- [Your instructions]
Each line below that includes the word "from" is to be reported.

###

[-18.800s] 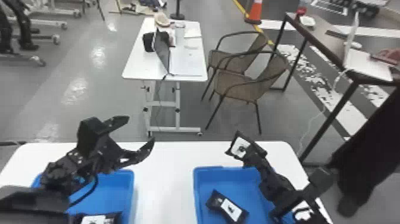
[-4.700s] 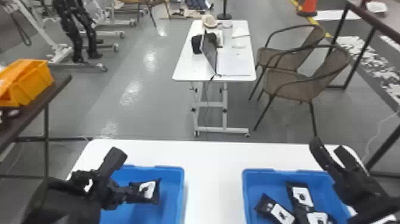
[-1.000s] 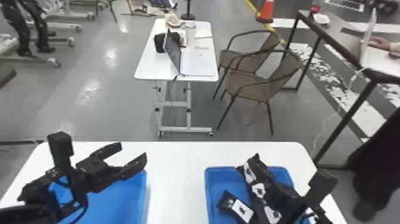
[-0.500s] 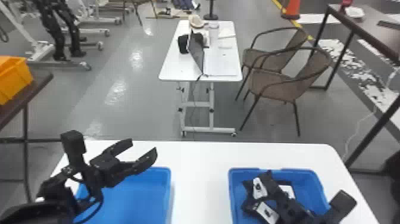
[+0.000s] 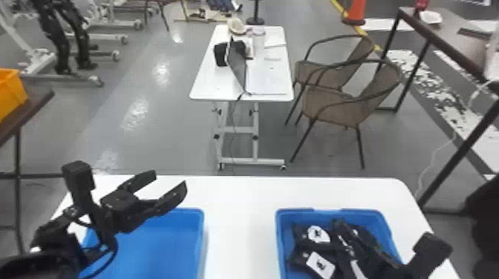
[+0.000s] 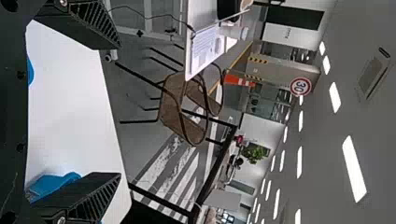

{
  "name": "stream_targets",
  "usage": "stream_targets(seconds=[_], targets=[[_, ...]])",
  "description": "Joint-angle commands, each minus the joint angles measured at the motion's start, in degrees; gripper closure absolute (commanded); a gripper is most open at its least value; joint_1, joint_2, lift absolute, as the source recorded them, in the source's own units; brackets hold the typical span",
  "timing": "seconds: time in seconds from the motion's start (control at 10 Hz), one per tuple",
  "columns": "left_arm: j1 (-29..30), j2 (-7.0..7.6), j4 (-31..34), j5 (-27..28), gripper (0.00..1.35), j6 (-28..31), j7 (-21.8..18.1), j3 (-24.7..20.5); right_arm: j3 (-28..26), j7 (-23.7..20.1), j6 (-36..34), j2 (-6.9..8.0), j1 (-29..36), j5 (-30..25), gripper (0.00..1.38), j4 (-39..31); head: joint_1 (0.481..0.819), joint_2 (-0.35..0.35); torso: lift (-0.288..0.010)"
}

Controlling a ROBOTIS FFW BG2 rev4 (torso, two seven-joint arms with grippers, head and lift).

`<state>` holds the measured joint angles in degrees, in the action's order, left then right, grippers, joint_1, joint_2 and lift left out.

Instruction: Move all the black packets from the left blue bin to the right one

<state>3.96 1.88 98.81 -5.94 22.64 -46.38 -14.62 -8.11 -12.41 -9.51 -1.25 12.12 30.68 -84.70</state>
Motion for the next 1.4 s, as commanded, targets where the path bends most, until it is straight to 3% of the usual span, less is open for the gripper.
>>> stream_targets(seconds=[0.0, 0.2, 0.3, 0.5, 0.7, 0.9, 1.1, 1.3], targets=[[0.09, -0.13, 0.59, -0.12, 0.04, -0.84, 0.15, -0.41, -0.07, 0.89, 7.49, 0.2, 2.47, -5.8, 0.21, -5.12, 0.695, -0.042, 0.0], [1.05, -0.21, 1.21, -0.03, 0.04, -3.66, 0.68, -0.93, 0.55, 0.89, 13.56, 0.64, 6.69, -15.38, 0.21, -13.56, 0.695, -0.062, 0.0], [2.99, -0.57, 1.3, 0.32, 0.01, -8.84, 1.73, -1.11, 1.87, 0.81, 19.18, 1.3, 8.62, -17.32, 0.21, -14.35, 0.695, -0.063, 0.0], [8.52, -2.03, 1.56, 1.02, 0.11, -16.84, 3.4, -0.41, 2.92, 0.63, 24.9, 1.3, 11.52, -20.48, 0.22, -14.44, 0.695, -0.035, 0.0], [16.17, -2.03, 2.79, 3.57, 0.13, -26.33, 9.12, 0.3, 1.69, 0.37, 26.74, 1.3, 15.65, -24.08, 0.23, -15.93, 0.695, -0.023, 0.0], [23.55, -2.03, 3.05, 4.45, 0.14, -34.24, 12.89, -2.08, 1.34, 0.72, 28.5, 1.3, 21.1, -26.72, 0.24, -17.16, 0.695, -0.014, 0.0], [29.35, -2.03, 4.72, 3.92, 0.14, -36.09, 18.61, -1.72, 1.69, 3.18, 31.22, 1.3, 25.67, -29.97, 0.24, -18.04, 0.695, 0.026, 0.0], [30.15, -2.03, 4.99, 3.83, 0.14, -37.14, 18.7, -1.99, 1.69, 5.73, 33.16, 1.3, 27.96, -31.47, 0.24, -18.22, 0.695, 0.044, 0.0]])
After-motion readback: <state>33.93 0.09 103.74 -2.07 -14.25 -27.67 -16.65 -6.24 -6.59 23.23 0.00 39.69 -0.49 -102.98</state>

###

- [Expected answer]
  "timing": "seconds: time in seconds from the motion's start (control at 10 Hz), one per tuple",
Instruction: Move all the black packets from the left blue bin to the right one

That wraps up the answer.